PROVIDED ENTRIES
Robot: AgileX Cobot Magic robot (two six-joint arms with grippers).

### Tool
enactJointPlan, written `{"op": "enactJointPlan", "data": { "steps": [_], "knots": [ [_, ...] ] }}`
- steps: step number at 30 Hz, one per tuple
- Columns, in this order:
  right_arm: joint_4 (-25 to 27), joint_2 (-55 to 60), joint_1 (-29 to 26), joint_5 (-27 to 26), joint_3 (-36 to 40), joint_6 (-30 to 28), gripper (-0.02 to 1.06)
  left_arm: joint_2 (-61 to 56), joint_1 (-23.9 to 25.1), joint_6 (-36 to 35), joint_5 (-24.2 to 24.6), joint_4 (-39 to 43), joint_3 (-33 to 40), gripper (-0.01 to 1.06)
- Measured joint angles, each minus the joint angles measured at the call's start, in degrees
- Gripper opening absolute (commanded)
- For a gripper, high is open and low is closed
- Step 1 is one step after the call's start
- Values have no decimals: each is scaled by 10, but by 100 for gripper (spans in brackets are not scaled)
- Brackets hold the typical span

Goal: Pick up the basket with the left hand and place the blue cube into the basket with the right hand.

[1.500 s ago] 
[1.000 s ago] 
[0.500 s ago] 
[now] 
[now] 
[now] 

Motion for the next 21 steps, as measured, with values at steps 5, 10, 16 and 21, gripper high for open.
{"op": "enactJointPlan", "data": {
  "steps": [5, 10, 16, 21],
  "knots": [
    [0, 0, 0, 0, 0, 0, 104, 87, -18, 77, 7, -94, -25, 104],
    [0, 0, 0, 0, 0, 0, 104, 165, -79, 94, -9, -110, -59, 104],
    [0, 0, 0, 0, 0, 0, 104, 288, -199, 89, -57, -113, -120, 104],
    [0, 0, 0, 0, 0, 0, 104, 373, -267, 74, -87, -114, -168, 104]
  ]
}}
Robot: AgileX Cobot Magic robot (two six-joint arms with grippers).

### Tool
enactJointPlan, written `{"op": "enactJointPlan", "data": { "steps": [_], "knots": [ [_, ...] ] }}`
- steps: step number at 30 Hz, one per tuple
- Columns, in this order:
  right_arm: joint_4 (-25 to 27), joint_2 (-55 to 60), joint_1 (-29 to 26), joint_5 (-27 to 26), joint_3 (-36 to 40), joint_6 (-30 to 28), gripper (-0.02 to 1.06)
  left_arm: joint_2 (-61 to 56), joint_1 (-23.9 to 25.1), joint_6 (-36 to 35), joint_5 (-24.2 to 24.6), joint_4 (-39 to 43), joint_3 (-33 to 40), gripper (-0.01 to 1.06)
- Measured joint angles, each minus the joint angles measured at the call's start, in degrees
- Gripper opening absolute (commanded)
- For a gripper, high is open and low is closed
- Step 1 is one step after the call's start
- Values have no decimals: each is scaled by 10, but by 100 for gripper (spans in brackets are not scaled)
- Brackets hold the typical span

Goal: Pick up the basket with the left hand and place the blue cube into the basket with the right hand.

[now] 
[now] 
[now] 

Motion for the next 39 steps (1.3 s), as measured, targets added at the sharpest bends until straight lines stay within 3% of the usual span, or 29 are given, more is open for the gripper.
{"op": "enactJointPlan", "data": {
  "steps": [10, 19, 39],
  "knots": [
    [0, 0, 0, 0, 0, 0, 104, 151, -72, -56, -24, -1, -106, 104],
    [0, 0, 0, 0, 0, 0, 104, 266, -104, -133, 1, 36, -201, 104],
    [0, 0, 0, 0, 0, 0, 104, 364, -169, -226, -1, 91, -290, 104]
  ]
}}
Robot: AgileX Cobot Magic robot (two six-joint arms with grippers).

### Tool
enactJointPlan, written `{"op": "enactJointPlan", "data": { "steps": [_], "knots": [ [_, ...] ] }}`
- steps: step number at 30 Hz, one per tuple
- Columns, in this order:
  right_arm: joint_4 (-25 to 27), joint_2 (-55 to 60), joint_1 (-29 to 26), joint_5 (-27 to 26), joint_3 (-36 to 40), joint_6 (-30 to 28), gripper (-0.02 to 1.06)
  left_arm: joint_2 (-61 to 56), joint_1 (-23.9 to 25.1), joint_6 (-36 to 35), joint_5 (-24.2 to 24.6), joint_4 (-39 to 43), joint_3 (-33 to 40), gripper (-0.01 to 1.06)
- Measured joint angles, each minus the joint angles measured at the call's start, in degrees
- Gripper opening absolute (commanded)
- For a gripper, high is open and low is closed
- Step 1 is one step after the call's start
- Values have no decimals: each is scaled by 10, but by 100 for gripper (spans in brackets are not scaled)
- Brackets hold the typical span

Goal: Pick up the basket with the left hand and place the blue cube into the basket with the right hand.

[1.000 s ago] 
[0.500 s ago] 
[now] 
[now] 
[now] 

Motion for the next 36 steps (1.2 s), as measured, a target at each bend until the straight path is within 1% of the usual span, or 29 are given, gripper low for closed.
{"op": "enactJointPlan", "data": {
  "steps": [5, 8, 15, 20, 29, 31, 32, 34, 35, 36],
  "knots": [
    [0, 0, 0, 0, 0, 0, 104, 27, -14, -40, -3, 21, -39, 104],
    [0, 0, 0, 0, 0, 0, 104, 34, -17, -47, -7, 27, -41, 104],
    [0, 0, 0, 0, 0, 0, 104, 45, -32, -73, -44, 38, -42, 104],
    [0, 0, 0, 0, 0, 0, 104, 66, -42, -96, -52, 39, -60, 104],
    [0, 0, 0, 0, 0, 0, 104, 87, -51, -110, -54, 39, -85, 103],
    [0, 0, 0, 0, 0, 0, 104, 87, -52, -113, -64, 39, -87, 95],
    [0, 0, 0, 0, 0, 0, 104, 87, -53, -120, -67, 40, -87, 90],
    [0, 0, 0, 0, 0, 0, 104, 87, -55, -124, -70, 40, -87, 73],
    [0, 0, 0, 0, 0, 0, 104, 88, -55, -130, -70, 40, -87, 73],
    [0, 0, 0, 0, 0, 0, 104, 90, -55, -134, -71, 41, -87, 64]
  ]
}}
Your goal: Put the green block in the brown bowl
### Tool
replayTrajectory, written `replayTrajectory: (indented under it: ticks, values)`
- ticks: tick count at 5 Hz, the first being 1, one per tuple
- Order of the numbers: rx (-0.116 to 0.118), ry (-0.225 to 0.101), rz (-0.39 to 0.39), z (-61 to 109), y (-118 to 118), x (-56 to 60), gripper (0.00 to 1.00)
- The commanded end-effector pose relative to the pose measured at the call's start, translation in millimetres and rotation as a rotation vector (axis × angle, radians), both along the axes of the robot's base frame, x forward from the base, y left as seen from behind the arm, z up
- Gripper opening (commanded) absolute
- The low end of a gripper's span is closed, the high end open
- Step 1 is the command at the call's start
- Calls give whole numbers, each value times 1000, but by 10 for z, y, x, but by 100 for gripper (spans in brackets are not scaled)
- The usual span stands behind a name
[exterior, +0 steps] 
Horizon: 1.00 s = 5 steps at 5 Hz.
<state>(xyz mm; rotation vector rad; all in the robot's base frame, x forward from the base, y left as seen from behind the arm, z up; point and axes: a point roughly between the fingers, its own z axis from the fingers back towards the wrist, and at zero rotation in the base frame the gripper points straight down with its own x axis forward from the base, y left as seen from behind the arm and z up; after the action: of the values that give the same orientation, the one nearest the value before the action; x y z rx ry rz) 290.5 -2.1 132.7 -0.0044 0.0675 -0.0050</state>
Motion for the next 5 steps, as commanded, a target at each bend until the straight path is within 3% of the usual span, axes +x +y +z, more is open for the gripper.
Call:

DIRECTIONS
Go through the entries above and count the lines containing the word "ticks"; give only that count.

SOLUTION FOR THIS PROBLEM
2